Copy out all lines in the data below containing the string "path".

[[ Dataset excerpt open ]]

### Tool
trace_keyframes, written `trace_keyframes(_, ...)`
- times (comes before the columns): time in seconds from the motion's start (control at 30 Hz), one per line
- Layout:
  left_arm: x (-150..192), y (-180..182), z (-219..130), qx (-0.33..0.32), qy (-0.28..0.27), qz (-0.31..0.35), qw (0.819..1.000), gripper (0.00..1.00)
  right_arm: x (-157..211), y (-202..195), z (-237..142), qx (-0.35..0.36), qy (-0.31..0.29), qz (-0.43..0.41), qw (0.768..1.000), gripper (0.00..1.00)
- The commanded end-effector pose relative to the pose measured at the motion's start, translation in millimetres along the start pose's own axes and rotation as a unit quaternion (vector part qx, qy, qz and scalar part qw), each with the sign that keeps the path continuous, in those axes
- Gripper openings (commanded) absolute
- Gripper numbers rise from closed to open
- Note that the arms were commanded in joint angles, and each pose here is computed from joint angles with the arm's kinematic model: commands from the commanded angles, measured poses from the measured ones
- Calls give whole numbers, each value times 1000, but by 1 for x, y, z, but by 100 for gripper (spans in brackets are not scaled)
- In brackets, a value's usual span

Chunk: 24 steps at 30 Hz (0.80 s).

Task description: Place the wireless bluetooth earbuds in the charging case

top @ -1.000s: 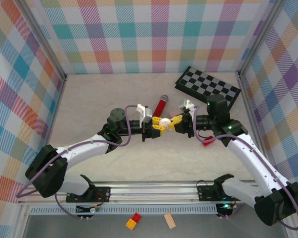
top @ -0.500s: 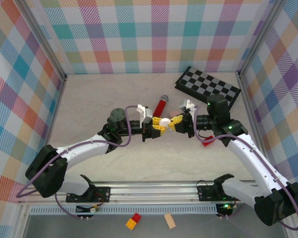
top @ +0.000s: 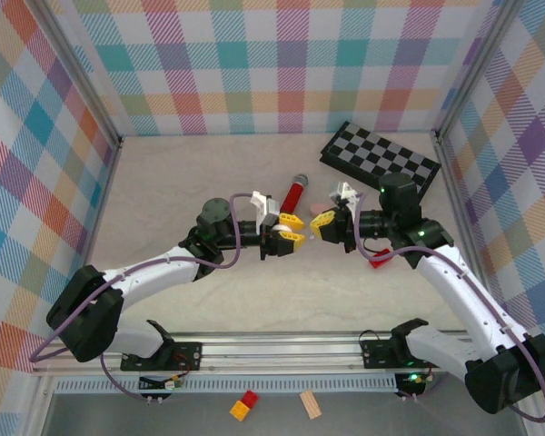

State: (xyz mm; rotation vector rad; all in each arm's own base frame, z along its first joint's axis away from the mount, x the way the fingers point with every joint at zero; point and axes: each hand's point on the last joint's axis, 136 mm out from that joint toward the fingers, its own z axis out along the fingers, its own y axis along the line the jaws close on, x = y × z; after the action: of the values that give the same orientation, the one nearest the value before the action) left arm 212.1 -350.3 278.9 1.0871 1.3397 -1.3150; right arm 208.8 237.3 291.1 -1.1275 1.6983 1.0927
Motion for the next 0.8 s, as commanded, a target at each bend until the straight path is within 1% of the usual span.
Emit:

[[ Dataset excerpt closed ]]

Answer box:
- The commanded end-effector pose relative to the pose measured at the motion's start, translation in millimetres along the start pose's own axes and rotation as a unit quaternion (vector part qx, qy, qz and scalar part qw), each with the sign that keeps the path continuous, in those axes
Motion for the next 0.8 s, as commanded, a target at each bend until the straight path is within 1% of the usual span.

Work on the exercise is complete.